● **TRY IT**
All that is wanted is how many lines in the records below include the string "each".

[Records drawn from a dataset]
◆ ◆ ◆ ◆
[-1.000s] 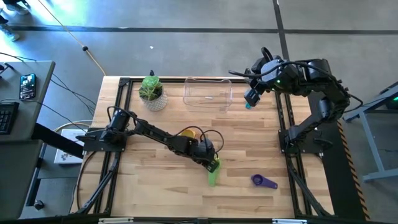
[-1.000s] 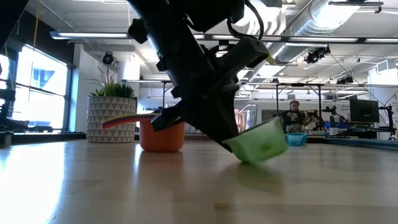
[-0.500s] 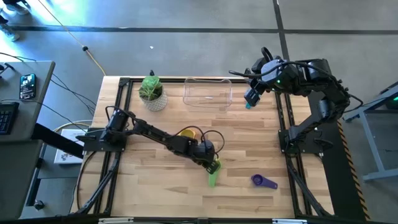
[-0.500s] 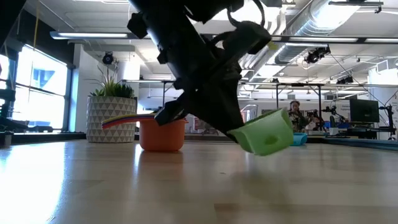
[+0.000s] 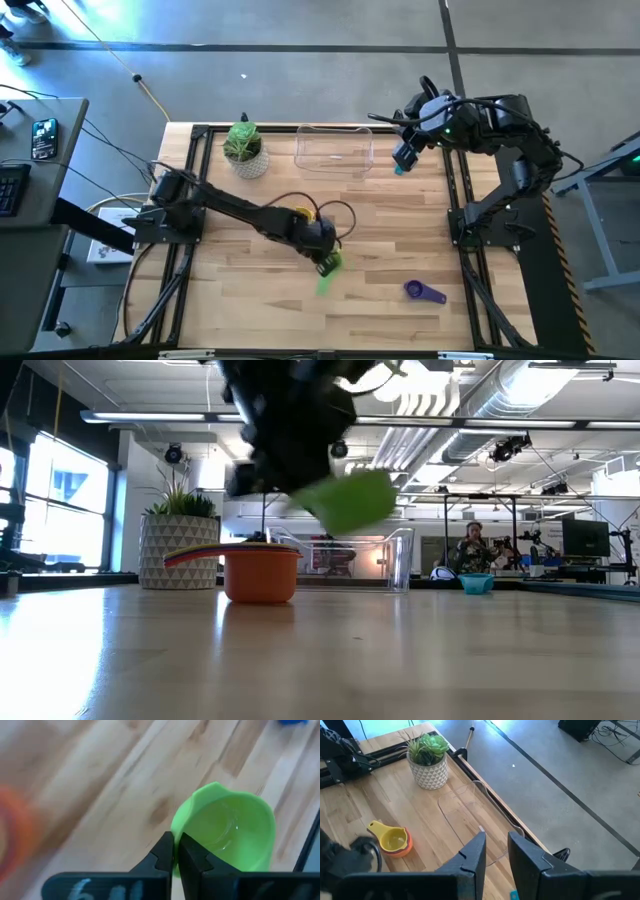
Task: Nest measuring cups in basket
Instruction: Stack the green measuring cup on top of the yellow measuring cup
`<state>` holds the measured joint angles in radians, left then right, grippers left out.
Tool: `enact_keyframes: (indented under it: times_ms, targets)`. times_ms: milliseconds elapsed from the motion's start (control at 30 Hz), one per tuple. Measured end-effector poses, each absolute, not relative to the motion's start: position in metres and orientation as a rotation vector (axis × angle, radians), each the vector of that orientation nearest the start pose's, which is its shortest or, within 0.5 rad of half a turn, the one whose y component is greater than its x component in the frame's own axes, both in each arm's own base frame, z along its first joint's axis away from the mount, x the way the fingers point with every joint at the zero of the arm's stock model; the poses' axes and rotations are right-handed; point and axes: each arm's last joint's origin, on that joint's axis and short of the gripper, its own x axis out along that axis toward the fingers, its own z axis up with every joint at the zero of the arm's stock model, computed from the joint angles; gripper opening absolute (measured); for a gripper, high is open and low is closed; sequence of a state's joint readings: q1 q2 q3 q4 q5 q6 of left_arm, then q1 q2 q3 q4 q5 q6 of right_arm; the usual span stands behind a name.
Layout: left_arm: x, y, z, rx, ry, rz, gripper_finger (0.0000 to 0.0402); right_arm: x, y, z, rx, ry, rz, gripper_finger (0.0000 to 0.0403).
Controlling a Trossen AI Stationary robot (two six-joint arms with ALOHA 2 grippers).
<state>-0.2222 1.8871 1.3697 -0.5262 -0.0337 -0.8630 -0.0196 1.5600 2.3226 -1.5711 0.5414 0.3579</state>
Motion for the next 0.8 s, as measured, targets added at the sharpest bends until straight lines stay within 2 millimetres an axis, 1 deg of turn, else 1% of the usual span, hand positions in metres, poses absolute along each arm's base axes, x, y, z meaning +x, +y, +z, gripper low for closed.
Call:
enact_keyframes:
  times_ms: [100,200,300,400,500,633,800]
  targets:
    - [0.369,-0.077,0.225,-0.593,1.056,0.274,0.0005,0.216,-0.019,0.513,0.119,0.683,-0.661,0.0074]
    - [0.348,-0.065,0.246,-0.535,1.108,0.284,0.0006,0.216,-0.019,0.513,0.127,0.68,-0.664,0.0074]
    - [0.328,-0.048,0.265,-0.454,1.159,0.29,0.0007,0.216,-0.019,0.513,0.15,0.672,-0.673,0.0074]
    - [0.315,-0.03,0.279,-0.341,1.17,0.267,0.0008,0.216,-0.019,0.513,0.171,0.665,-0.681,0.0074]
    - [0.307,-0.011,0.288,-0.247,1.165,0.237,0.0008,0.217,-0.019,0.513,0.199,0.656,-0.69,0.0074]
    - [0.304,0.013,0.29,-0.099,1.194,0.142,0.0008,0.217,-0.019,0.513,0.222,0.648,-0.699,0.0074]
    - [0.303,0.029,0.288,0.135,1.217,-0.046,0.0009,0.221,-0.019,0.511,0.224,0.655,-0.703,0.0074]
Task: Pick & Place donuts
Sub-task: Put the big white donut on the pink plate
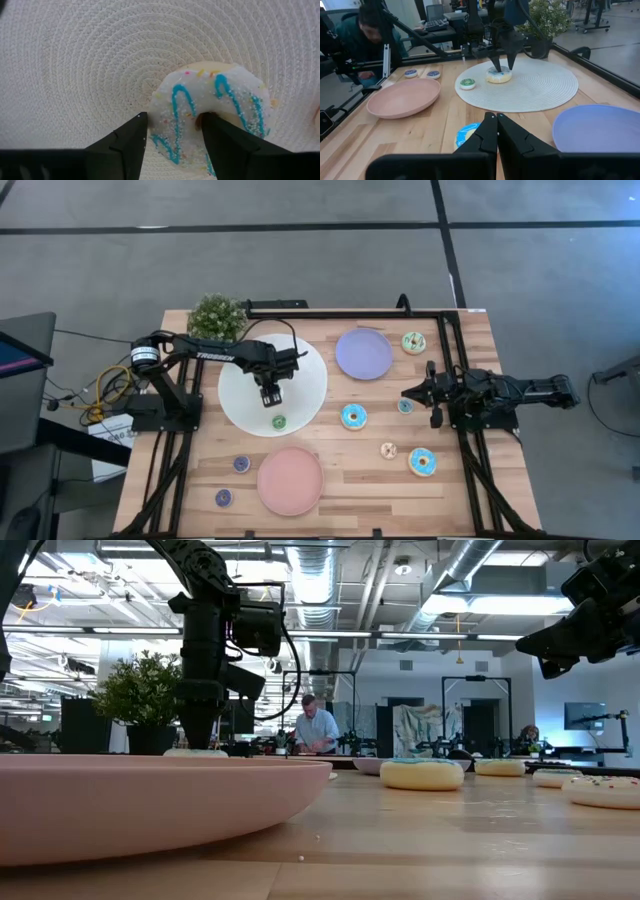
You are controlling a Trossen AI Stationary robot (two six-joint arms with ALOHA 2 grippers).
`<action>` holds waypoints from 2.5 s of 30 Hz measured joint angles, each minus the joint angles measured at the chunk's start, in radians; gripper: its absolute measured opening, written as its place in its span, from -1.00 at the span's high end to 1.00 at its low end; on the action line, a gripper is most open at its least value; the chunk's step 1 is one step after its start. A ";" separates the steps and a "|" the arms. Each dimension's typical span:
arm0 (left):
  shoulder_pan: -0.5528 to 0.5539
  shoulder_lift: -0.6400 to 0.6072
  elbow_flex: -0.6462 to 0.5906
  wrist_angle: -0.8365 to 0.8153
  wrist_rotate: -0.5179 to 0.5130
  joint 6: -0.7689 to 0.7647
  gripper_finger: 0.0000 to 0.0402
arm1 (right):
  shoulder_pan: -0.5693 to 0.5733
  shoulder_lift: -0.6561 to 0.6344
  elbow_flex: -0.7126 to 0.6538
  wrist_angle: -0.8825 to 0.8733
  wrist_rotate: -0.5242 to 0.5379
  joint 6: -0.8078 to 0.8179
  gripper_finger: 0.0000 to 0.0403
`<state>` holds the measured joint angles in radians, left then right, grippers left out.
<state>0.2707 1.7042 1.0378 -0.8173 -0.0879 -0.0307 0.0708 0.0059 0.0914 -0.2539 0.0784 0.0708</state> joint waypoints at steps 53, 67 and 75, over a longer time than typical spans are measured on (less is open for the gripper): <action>-0.157 -0.005 0.247 -0.272 0.056 -0.372 0.27 | 0.000 0.000 0.000 0.000 0.000 0.000 1.00; -0.547 -0.004 0.335 -0.261 0.068 -0.861 0.27 | 0.000 0.000 0.000 0.000 0.000 0.000 1.00; -0.742 0.000 0.335 -0.169 0.034 -1.142 0.27 | 0.000 0.000 0.000 0.000 0.000 0.000 1.00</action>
<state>-0.4714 1.7039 1.3727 -0.9866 -0.0537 -1.1724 0.0706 0.0059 0.0914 -0.2539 0.0784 0.0708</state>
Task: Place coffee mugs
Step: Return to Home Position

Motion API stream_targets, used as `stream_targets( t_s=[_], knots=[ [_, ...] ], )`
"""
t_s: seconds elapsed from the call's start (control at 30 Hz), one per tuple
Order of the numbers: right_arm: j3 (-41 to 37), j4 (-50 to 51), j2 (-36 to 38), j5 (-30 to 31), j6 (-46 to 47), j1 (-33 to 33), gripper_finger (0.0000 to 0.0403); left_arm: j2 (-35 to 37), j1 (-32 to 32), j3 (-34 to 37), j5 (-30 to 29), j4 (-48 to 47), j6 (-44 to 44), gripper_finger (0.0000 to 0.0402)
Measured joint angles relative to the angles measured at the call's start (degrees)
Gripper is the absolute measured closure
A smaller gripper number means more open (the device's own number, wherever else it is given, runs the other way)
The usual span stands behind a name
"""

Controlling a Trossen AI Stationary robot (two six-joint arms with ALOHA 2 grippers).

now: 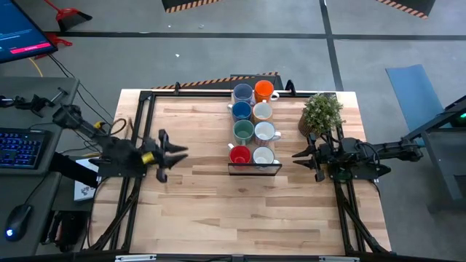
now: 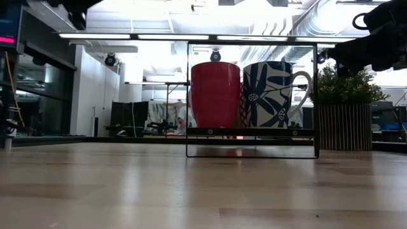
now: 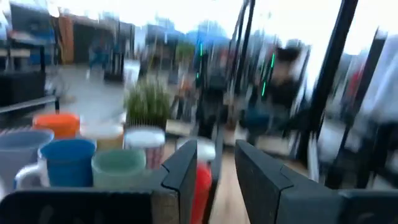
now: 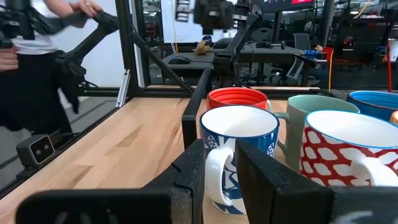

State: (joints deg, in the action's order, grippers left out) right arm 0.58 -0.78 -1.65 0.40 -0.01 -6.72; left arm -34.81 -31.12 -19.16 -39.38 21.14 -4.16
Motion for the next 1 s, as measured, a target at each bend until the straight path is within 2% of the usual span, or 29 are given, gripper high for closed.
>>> stream_targets(
  t_s=[0.07,0.13,0.3,0.43,0.67,0.8,1.0],
  knots=[
    [0.0,0.01,0.0,0.0,0.0,0.0,0.0329,3.08,4.08,5.57,4.8,9.0,0.29,0.0303],
    [0.0,0.0,0.0,0.0,0.0,0.0,0.0329,6.67,7.98,9.5,9.76,12.63,-1.35,0.0303],
    [0.0,0.0,-0.04,0.0,0.0,0.0,0.0329,16.82,15.94,15.36,18.4,13.0,-4.17,0.0303],
    [0.0,0.0,-0.07,0.0,0.0,0.0,0.0329,24.98,19.73,18.34,19.88,12.21,-4.45,0.0303],
    [0.0,0.02,-0.07,0.0,0.0,0.0,0.0329,34.76,24.05,18.48,22.96,-1.75,-6.17,0.0303],
    [0.0,0.0,-0.08,0.0,0.0,0.0,0.0329,34.63,24.93,18.47,26.51,-4.63,-5.58,0.0303],
    [0.0,0.0,-0.2,0.0,0.01,0.0,0.0329,33.59,25.53,18.42,26.78,-12.9,-3.0,0.0303]
  ],
)
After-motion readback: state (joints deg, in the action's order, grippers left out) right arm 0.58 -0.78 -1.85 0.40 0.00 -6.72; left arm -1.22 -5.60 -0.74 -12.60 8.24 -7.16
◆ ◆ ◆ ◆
● **TASK RESPONSE**
4